It's simply what it feels like here to me...every day is warm and sunny, some more so than others, some days have windy evenings, but in the end I am perpetually seasonally confused and everything is...August.

This is not entirely bad, and some aspects of this are quite nice. Perhaps the best is that my daily wardrobe doesn't change.  I need a sweater for work, and if we drive north to Selva Negra, a coat will come in handy, but in and around Managua, and when I'm not at work, shorts and a t-shirt are my daily uniform, especially when I'm in the garden.

The garden: perhaps the number one reason I don't mind the perpetual August. I have an amazing cherry tomato patch (started from seeds that didn't burn up in my old compost pile), roma tomatoes (from purchased seeds) are growing, my basil is flourishing (some from seed, some replanted), the ginger is in good shape, the mint is going crazy, and last, but not least, my compost pile rarely cools down.  

I've also found local parsley, rosemary and thyme (no sage, sadly) at a local garden shop outside of Catarina.
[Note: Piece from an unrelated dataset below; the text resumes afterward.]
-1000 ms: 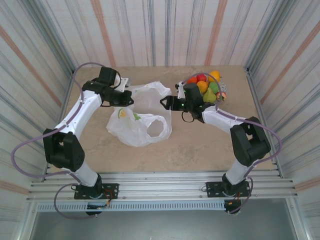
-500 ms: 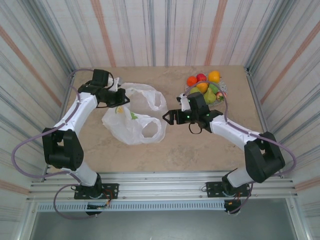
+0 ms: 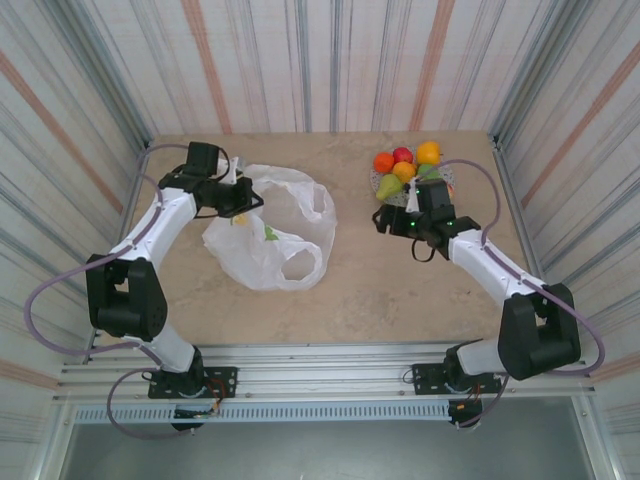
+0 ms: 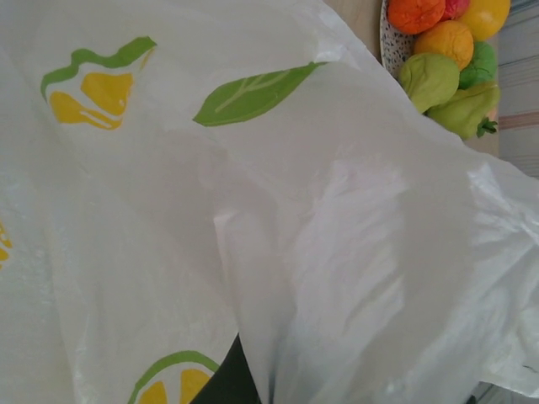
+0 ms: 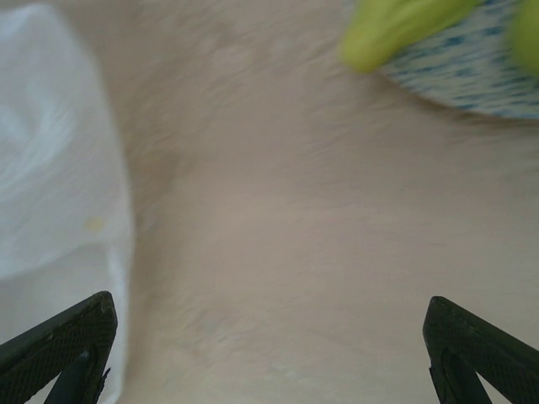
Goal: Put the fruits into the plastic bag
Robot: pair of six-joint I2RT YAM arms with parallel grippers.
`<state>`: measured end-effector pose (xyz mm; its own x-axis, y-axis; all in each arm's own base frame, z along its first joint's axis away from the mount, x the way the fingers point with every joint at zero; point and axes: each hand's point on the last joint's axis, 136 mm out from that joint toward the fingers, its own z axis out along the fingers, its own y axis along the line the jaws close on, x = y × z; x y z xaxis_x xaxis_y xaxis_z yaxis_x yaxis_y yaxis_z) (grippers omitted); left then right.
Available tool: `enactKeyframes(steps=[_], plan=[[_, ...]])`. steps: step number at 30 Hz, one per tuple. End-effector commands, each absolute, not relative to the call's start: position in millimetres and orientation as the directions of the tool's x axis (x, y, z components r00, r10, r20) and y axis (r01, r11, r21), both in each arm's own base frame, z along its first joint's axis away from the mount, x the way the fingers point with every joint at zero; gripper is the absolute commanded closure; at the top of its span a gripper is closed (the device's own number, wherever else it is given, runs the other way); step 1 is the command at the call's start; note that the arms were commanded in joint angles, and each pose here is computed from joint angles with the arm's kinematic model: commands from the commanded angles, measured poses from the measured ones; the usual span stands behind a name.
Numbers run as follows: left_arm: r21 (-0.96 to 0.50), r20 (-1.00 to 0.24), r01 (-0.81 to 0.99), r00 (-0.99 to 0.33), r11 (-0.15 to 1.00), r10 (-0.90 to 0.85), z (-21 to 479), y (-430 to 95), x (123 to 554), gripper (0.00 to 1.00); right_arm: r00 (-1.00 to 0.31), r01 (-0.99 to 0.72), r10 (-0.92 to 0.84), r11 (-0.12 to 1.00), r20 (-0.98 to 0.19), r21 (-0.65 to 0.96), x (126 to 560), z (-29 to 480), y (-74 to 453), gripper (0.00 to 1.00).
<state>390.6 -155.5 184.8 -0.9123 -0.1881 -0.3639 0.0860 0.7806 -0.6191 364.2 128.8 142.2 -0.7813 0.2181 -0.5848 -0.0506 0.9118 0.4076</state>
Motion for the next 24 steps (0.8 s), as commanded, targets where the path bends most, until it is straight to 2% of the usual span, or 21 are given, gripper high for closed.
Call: enactKeyframes(steps=[1,6,11,17,24], plan=[[-0.708,-0.316,0.055,-0.916,0.704,-0.245,187.3,-166.3,392.5,1.0,-0.75,0.092,0.324,0.915,-0.577,0.394,386.8,146.2,101.5,0.06],[-0.742,-0.301,0.044,-0.914,0.669,-0.272,191.3,-168.6,391.7,1.0,-0.739,0.169,0.315,0.943,-0.595,0.288,416.0,142.0,79.4,0.07],[-0.736,-0.312,0.05,-0.91,0.675,-0.273,192.6,-167.0,392.0,1.0,-0.754,0.161,0.324,0.934,-0.571,0.318,452.6,133.7,103.7,0.09],[-0.728,-0.314,0.048,-0.91,0.683,-0.271,190.0,-165.7,392.3,1.0,-0.716,0.26,0.363,0.931,-0.596,0.255,486.5,116.6,110.9,0.08],[-0.732,-0.315,0.052,-0.91,0.679,-0.27,191.2,-166.6,392.1,1.0,-0.718,0.332,0.357,0.93,-0.597,0.158,506.1,91.4,114.0,0.06]])
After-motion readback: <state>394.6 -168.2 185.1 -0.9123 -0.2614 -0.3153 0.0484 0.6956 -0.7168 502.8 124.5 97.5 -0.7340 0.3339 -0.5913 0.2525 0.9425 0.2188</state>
We spent our last Monday holiday there, ambling around Mirador, enjoying lunch at Mi Viejo Ranchito, and stopping at Grupo Viverista Torenias.  I've not always found a huge selection of herbs locally, but they had quite a few and an overall amazing selection of greenery.  To have so many now in my back (or front) yard year round and ready to be added to a home-cooked meal is nothing short of heaven.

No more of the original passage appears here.